Refundable Fee Mechanics
When Refunds Apply
Refunds occur when:
- Actual resource usage < estimated usage
- Contract state is cached (fewer reads)
- Event emissions are optimized
- CPU execution is faster than estimated
When Refunds Don’t Apply
- Base fee is never refundable
- Overages (actual > estimated) are charged in full
- Network capacity issues may increase fees retroactively
- Spam filters or priority fees may be added by validators
Checking Refunds
After transaction submission, check the result:
const result = await soroban.submitTransaction(tx)
console.log(`Submitted Fee: ${result.fees.submitted}`)
console.log(`Actual Fee: ${result.fees.actual}`)
console.log(`Refund: ${result.fees.submitted - result.fees.actual}`)Refunds are automatic but not immediate. They appear in your account balance once the transaction is finalized (typically 5-30 seconds).
Fee Comparison: Soroban vs Traditional Payments
| Aspect | Soroban Contract | Native Payment |
|---|---|---|
| Base Fee | 100 stroops | 100 stroops |
| Resource Fee | Yes (usage-based) | No |
| Refundable Fee | Yes | No |
| Typical Cost | 500-2000 stroops | 100-300 stroops |
| Why Higher | Complex WASM execution | Simple ledger update |
| When Worth It | Smart wallet features | Simple transfers |
Monitoring Fees
Use these tools to monitor and optimize fees:
1. RPC Network Parameters
const params = await soroban.getNetworkParams()
console.log(`Base Fee: ${params.baseFee}`)
console.log(`Fee Rate: ${params.feeRatePerKb}`)2. Transaction Simulation
const simulation = await soroban.simulateTransaction(tx)
console.log(`Estimated Fee: ${simulation.fee}`)
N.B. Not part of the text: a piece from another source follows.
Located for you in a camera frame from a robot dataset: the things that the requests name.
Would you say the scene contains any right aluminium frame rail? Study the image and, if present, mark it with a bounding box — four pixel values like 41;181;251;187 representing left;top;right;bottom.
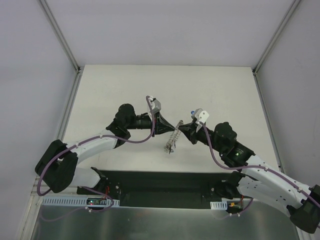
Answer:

console.log(`Resources Used: ${simulation.results[0].resources}`)3. Ledger History
soroban contract invoke \
--contract-id CAxxxx \
--function send \
--fee-budget 10000Best Practices
- Estimate before submitting — Use simulation to get accurate fee predictions
- Use conservative multipliers — 1.5-2x estimates prevent failures
- Monitor network load — Fees spike during congestion; wait if possible
- Batch operations — Combine multiple calls to amortize base fee
- Cache state — Reuse data across transactions to reduce ledger I/O
- Keep fee-payer funded — Maintain 10+ XLM buffer in fee-payer account
If a transaction runs out of budget mid-execution, it will fail and you’ll be charged for partial execution. Always include adequate refundable fee buffer.